Under well-established principles of nonprofit corporation law, our board members must meet certain standards of conduct and attention in carrying out his or her responsibilities to the organization.
Duty of Care;
The duty of care describes the level of competence that is expected of a board member, and is commonly expressed as the duty of “care that an ordinarily prudent person would exercise in a like position and under similar circumstances.” This means that a board member owes the duty to exercise reasonable care when he or she makes a decision as a steward of the organization.
Duty of Loyalty;
The duty of loyalty is a standard of faithfulness; a board member must give undivided allegiance when making decisions affecting the organization. This means that a board member can never use information obtained as a member for personal gain, but must act in the best interests of the organization.
Duty of Obedience;
The duty of obedience requires board members to be faithful to the organization’s mission. They are not permitted to act in a way that is inconsistent with the central goals of the organization. A basis for this rule lies in the public’s trust that the organization will manage donated funds to fulfill the organization’s mission.
Bruce R. Hopkins, Legal Responsibilities of Nonprofit Boards (BoardSource 2003).
We are looking for qualified individuals that are dedicated to assisting public service agencies. If you would like to obtain more information on joining our board, please send an email to email@example.com and put “Board of Governors Application” in the subject line.
Basic Board Responsibilities Include
Your primary board function is to fashion policies that ensure your organization is run
effectively, legally, and ethically. These policies are building blocks for your director who, in
turn, is responsible for implementing your policies and managing the organization in
accordance with them.
Supporting your director
Without your director’s day-to-day management skills, the policies and plans adopted by the board would be of little impact. He or she truly is the person who makes your ideas and visions real. You and your director will work together to achieve CAL-MASS’s goals, however, you must also remember that your job and the director’s job are quite different. You make the plan, but the director decides how the plan is implemented and the goals accomplished.
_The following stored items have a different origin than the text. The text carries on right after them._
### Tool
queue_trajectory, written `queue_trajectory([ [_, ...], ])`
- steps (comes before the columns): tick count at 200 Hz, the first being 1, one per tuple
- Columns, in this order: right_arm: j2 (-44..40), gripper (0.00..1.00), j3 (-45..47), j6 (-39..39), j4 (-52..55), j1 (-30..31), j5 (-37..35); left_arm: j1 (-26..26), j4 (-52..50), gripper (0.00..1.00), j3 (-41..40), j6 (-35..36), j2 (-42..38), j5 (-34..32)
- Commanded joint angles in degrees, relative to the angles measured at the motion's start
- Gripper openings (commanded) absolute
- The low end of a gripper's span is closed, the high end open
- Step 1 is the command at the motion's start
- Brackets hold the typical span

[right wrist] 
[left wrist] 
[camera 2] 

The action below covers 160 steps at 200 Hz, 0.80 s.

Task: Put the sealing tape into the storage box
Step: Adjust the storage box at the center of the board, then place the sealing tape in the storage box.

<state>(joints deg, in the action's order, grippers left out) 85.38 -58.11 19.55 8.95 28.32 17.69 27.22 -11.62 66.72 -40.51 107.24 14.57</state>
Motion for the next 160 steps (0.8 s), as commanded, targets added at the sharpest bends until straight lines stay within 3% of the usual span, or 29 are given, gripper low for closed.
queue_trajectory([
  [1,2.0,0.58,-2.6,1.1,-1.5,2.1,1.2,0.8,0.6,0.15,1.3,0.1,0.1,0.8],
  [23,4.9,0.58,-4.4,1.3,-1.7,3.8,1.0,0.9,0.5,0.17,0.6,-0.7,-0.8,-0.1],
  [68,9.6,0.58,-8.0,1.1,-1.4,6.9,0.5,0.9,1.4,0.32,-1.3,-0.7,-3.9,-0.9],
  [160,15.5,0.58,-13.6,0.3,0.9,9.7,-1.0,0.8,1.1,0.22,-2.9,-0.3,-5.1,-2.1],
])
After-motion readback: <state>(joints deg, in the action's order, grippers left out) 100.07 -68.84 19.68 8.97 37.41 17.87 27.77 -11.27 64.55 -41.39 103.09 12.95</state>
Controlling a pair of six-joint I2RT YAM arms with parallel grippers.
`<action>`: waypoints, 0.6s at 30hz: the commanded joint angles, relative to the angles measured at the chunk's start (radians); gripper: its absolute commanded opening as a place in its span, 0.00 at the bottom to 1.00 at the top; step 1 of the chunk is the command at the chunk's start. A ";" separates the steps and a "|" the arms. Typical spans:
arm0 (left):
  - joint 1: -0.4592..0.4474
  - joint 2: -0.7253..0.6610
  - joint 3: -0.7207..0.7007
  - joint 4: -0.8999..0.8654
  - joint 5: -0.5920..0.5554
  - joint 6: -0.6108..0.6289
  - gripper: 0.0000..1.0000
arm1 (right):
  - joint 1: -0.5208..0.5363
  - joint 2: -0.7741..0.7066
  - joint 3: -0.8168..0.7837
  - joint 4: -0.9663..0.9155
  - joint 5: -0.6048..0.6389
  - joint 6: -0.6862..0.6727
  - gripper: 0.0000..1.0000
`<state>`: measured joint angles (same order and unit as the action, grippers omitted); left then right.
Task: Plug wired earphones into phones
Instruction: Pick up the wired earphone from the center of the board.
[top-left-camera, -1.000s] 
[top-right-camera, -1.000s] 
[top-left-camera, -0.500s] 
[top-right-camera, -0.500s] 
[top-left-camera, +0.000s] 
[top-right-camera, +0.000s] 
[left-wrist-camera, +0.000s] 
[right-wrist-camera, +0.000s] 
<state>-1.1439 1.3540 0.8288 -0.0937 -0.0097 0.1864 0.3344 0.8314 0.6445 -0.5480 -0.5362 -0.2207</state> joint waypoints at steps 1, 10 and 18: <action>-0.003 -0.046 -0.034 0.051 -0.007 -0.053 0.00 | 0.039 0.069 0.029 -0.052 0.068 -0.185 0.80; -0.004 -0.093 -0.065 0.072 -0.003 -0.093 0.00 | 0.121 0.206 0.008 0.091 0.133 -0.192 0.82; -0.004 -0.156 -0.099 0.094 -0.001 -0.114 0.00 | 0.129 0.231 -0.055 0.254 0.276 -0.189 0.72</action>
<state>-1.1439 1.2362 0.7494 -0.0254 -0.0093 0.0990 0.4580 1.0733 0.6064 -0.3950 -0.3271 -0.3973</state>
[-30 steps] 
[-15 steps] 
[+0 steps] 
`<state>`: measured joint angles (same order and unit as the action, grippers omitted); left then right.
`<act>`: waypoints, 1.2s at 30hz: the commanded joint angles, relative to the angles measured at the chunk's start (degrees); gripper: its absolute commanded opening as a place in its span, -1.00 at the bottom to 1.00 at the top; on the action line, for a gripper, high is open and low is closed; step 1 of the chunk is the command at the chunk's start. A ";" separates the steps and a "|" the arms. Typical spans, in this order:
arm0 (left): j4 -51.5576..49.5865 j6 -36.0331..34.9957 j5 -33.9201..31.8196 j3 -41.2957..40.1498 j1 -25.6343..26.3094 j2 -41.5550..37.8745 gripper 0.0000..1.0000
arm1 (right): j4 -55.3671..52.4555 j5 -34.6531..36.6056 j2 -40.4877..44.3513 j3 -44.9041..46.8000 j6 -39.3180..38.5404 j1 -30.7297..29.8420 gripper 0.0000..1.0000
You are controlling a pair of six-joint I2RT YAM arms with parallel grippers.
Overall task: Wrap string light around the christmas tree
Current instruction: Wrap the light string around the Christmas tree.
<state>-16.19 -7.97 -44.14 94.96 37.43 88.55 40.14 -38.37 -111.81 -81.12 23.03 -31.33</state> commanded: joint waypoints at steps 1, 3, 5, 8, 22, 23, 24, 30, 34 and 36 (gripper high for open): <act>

Guiding long-range planning and development
The board gives direction to your organization through long-range goals ranging at least three to five years into the future. During the planning process, you will be asked to assess the present and future needs of the community and to determine how CAL-MASS fits into that picture.
Raising money and monitoring finances
As a “trustee” for your organization’s money, you are responsible for seeing that it is spent effectively in delivering programs and services. You’re also responsible for looking into the financial future. When you plot CAL-MASS’s goals, you must review your ability to pay for your plans. That means fund-raising when appropriate.
Working cooperatively with other board members
If you cannot work with your peers, then your board will accomplish nothing. This is true in every aspect of board service, meeting efficiency, conflict management, recruitment, training, and director evaluation.